C’era una volta Driin

Le “imprese” più significative della mia vita sono nate di notte:
di notte mi sono innamorata dell’uomo con cui sono sposata da quasi vent’anni,
di notte sono venute alla luce le mie figlie,
di notte è germogliata la mia prima azienda, La Grande Differenza.
DRIIN nasce da un risveglio inquieto, dopo tante notti di domande,
dallo schiaffo di un amico dalla lunga barba, che mi ha mostrato come smettere di sentirmi vittima delle delusioni,
dall’incontro con un visionario che mi ha ispirato un approccio generativo nel fare impresa,
dalle idee e dalle storie condivise con una filosofa – che io chiamo angelo – che ha saputo riaccendere forza e speranza nelle mie battaglie.
DRIIN per me è passione, energia, sfida, novità, crescita.

È la lampada accesa fino a che quel progetto non mi soddisfa, è la tazza del caffè mooolto lungo vicino alla tastiera per quando il lavoro si fa più intenso, è il foglio di excel con i numeri da analizzare, è tutto il mondo social aperto per le relazioni con i vicini e i lontani, è il cellulare sempre attivo per i confronti, gli sfoghi, le idee più bizzarre.
DRIIN è parte della mia vita.
Parte, perché poi comunque voglio continuare a vivere, educare le mie due figlie, amare mio marito. È bene anche ricordarmi di fare la spesa, altrimenti non metto in tavola la cena, fare un po’ di ginnastica, se voglio sopravvivere allo stress, andare dalla parrucchiera prima che mia madre mi dica che ho una ricrescita imbarazzante, chiamare mia comare perché l’amicizia vera per me è importante, alimentare lo spirito per non inaridire il cuore.

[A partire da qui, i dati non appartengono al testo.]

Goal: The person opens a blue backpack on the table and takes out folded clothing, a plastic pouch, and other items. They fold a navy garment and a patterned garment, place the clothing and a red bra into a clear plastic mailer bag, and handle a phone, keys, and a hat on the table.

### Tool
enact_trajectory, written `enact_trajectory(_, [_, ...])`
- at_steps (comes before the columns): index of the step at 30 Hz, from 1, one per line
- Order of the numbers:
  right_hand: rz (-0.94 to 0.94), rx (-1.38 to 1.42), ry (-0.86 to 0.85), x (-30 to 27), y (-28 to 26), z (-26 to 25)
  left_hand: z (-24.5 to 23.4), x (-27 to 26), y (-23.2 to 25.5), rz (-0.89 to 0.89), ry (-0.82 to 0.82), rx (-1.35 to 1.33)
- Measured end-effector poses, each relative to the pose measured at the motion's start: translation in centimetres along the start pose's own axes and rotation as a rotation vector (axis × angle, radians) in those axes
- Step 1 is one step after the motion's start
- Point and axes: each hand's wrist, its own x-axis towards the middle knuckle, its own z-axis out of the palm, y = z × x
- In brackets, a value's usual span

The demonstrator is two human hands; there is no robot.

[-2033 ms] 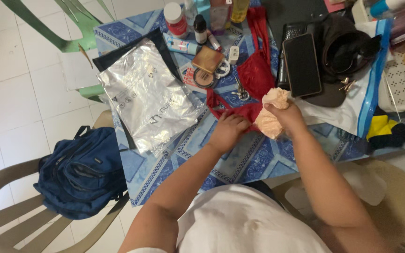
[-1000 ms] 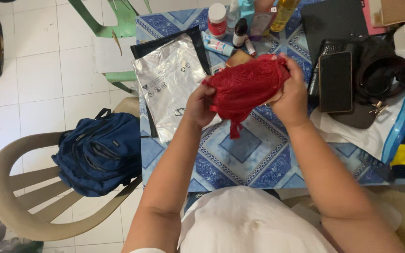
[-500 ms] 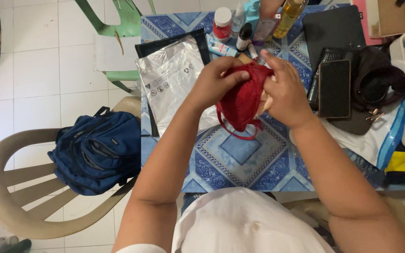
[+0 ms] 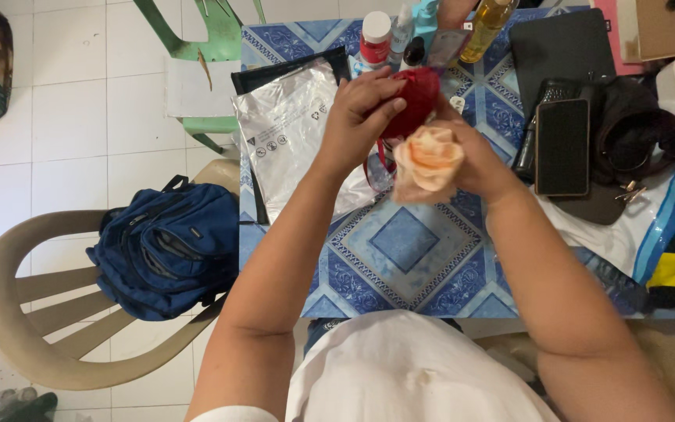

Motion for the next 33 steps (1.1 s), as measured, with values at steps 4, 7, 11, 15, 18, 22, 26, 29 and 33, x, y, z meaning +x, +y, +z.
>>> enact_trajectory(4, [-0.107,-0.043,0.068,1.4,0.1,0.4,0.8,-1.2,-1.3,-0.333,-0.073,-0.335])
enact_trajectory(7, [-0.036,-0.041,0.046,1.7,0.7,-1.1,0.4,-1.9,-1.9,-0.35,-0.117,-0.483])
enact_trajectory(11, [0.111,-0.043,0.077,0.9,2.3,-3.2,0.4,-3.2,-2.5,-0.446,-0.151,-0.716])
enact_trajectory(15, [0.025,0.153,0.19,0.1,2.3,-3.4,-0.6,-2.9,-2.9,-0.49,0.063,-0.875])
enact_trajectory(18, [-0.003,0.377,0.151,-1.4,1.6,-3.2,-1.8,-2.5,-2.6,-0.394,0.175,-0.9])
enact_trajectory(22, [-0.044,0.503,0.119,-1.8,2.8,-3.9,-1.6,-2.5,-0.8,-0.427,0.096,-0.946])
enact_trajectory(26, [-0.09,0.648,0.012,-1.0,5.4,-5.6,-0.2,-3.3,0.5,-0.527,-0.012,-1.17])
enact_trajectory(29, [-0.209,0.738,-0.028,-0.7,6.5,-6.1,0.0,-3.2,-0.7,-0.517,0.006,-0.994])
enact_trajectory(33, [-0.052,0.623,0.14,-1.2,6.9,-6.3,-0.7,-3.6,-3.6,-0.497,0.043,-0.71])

E perché mai mi sono cacciata in questa nuova storia?
Non so perché ho il pallino di creare qualcosa che non c’è.
È una cosa che mi ispira, che sentivo di voler fare fin da adolescente, quando mi immaginavo questa strada.

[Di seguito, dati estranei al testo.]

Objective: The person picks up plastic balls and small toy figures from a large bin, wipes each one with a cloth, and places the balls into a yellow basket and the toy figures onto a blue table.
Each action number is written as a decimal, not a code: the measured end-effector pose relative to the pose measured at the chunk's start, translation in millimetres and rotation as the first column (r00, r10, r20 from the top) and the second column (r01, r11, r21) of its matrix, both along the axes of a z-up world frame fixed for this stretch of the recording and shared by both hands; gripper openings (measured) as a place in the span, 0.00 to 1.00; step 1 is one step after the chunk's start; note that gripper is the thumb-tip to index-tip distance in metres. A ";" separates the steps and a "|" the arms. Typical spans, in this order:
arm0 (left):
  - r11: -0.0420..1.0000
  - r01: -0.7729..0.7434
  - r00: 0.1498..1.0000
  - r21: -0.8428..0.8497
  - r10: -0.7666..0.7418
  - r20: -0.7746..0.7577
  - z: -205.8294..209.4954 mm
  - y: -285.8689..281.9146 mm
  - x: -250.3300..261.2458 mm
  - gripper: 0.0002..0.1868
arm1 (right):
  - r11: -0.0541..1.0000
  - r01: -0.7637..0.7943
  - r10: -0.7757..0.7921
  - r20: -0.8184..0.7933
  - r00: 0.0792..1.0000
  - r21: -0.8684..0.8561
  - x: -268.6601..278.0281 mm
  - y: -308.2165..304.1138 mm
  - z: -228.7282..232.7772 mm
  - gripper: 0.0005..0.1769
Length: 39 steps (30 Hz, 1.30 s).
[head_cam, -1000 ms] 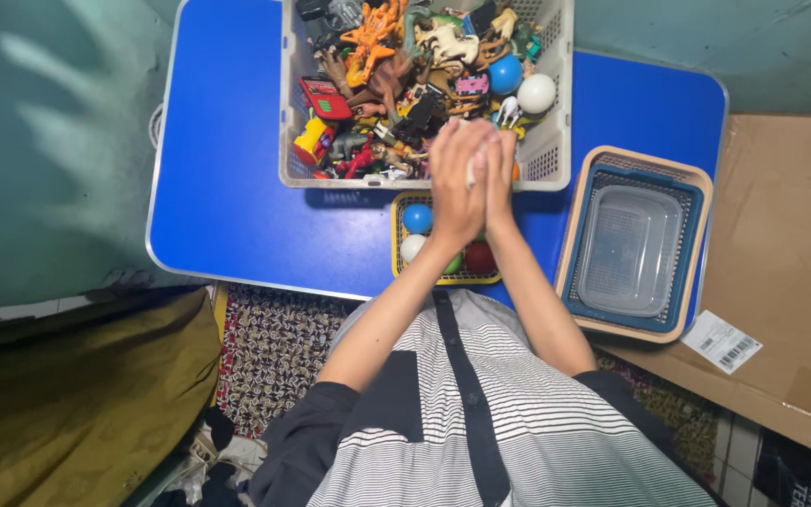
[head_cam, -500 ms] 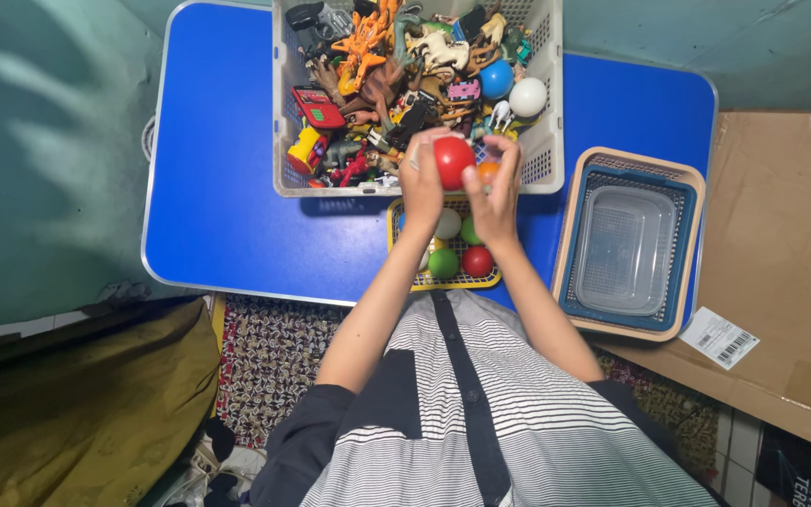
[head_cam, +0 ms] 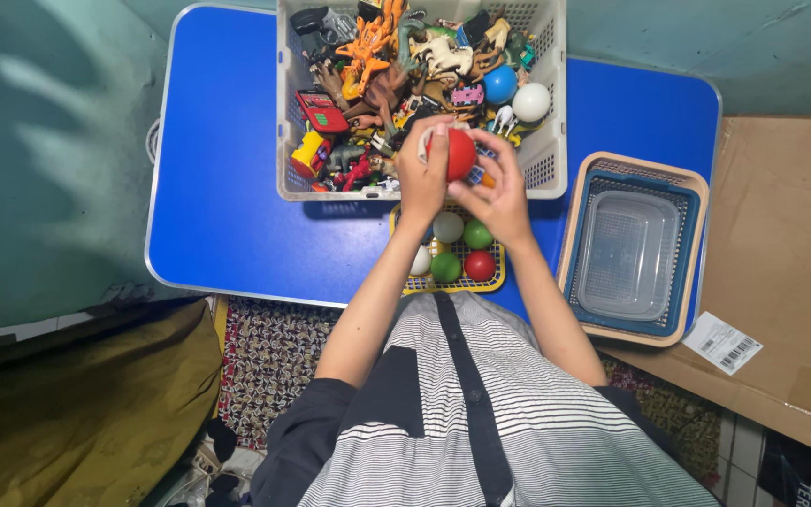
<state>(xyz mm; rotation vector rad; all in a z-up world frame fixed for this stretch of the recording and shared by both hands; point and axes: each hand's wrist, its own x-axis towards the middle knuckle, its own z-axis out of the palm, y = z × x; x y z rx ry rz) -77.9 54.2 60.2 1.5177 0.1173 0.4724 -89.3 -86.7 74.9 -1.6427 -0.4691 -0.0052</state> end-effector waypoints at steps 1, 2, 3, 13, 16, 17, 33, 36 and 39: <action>1.000 -0.023 0.999 0.021 0.022 0.042 2.0 0.0 -1.3 0.17 | 0.990 0.076 -0.043 -0.257 0.965 0.121 1.7 2.4 -8.3 0.27; 0.998 -0.049 0.995 0.040 0.045 0.087 4.8 -0.5 -2.2 0.17 | 0.961 0.173 -0.043 -0.498 0.866 0.218 4.5 2.2 -17.2 0.24; 0.995 -0.060 0.993 0.084 0.051 0.108 7.8 -2.4 -3.8 0.17 | 0.949 0.135 0.056 -0.574 0.817 0.285 6.8 -1.1 -25.7 0.25; 0.974 0.051 0.998 0.222 -0.059 0.029 8.3 -0.7 4.4 0.14 | 0.970 0.169 -0.168 0.016 0.986 -0.174 1.7 -0.4 -31.8 0.32; 0.993 0.006 1.000 0.117 -0.006 -0.003 3.7 -3.1 6.2 0.13 | 0.994 0.090 -0.090 0.000 0.996 -0.059 1.1 1.2 -20.0 0.35; 0.999 -0.008 1.000 0.054 0.009 -0.019 3.3 -3.2 6.0 0.13 | 0.995 0.011 -0.004 -0.072 0.997 0.094 1.7 0.2 -20.1 0.37; 0.996 0.057 0.998 0.066 -0.055 -0.030 -15.0 3.1 2.3 0.25 | 0.978 -0.193 0.150 -0.371 0.916 -0.082 -1.5 -37.7 -57.1 0.40; 0.995 0.020 0.998 0.094 -0.015 -0.056 -22.2 7.3 -0.9 0.25 | 0.858 -0.300 0.140 -0.372 0.918 -0.416 -23.9 -43.7 -81.5 0.43; 0.998 0.026 0.997 0.054 -0.022 -0.070 -25.3 5.7 -4.4 0.24 | 0.721 -0.270 0.192 -0.190 0.963 -0.638 -39.5 -47.8 -115.8 0.41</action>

Una strada fatta di tante salite, qualche scivolone su ghiaioni inaffidabili, ma anche panorami mozzafiato, piccoli traguardi raggiunti, con la soddisfazione e l’orgoglio di continuare a costruire qualcosa che mi piace da matti, insieme a Chiara, Alessandro, Laura, Francesca, Ilaria e tante altre persone speciali che mi aiutano a dare energia alle cose che iniziano.